Tornando all’attualità e al conflitto in Ucraina, si è parlato poi di possibili attacchi cyber all’Italia dalla Russia. Gabrielli ha ammesso che non si può escludere che «in prospettiva possano esserci attacchi» alle infrastrutture strategiche ma ha precisato che dipenderà «da quel che avviene sul terreno». «Non bisogna entrare in un loop e fasciarsi la testa prima che si sia spaccata», ha aggiunto rilevando che gli attacchi registrati che colpiscono strutture nazionali importanti, anche se «continui e numerosamente significativi», in un certo contesto possono essere considerati fisiologici.

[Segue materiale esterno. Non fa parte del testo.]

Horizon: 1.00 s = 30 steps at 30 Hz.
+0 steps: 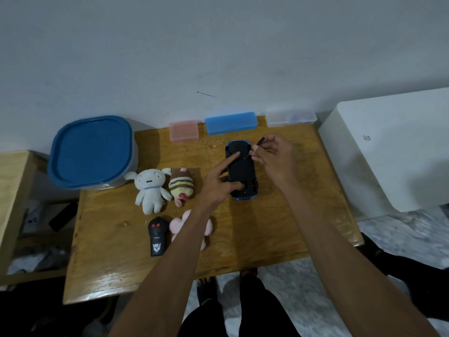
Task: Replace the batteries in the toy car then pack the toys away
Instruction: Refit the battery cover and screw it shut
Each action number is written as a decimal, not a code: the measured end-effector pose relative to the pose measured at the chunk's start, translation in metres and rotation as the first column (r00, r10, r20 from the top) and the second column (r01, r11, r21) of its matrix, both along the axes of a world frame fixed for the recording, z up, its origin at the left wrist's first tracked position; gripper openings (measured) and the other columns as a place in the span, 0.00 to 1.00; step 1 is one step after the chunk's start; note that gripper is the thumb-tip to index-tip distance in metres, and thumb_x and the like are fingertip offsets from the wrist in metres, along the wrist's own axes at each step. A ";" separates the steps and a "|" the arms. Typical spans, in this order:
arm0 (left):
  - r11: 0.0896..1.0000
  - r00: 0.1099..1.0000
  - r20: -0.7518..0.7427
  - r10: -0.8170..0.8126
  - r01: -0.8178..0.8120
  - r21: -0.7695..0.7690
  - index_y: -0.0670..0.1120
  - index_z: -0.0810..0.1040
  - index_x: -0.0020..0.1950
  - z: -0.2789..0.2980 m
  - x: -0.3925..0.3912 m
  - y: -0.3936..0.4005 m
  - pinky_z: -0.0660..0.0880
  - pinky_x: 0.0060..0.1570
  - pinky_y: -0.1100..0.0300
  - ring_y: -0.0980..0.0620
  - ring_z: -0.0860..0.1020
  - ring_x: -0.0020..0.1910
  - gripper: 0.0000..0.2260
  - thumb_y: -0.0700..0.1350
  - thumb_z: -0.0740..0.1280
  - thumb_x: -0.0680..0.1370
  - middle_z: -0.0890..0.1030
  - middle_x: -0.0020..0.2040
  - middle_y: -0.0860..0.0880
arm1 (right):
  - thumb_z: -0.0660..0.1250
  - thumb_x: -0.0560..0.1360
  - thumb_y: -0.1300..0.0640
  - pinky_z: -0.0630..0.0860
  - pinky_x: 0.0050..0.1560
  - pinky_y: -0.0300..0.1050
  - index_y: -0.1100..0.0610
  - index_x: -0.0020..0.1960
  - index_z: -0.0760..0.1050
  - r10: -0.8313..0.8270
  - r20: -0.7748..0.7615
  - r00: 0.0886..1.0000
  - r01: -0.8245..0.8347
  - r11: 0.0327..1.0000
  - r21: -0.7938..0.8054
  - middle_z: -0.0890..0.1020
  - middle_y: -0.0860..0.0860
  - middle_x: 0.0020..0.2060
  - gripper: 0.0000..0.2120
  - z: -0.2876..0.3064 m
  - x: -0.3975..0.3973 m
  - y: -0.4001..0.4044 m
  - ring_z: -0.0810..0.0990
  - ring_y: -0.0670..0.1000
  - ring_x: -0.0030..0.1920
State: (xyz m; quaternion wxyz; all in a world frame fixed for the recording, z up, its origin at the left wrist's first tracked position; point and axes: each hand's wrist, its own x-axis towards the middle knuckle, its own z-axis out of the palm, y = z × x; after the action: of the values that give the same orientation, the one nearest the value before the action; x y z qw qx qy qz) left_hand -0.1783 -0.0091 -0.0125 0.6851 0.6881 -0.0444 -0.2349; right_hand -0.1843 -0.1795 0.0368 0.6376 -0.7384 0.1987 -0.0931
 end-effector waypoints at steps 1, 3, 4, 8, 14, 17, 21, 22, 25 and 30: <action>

Il sottosegretario alla presidenza del Consiglio ha quindi illustrato il piano per la sicurezza cibernetica pubblica che si basa su quattro pilastri: Agenzia per la cybersicurezza nazionale, appena costituita, Difesa, Interno e il comparto dell’intelligence. La Strategia nazionale sulla sicurezza cyber, che sarà approvata nei prossimi giorni, chiama in causa tutti i soggetti pubblici e privati coinvolti e si muove su tre linee guida: protezione, risposta e sviluppo. «Una strategia che si sostanzia in 85 azioni che non riguardano solo l’agenzia ma tutti i soggetti pubblici che sono coinvolti nella sicurezza cibernetica». Il sottosegretario ha poi spiegato il senso delle tre linee guida: la protezione, che comprende «tutto quello che il paese deve realizzare per avere infrastrutture più performanti e resilienti»; la risposta, che non deve essere rivolta solo alla gestione degli incidenti ma anche degli attacchi; e lo sviluppo, «che riguarda la futura Accademia, il mondo privato e tutti quelli che dovranno concorrere a questa agognata autonomia tecnologica». Gabrielli ha messo in evidenza infine una carenza che riguarda la forza lavoro. «C’è un deficit pazzesco di forza lavoro qualificata», ha detto. Serve insomma una «crescita culturale del paese», ha concluso, perché avremo l’intelligenza artificiale e l’internet delle cose ma le persone saranno sempre e comunque l’elemento che farà la differenza».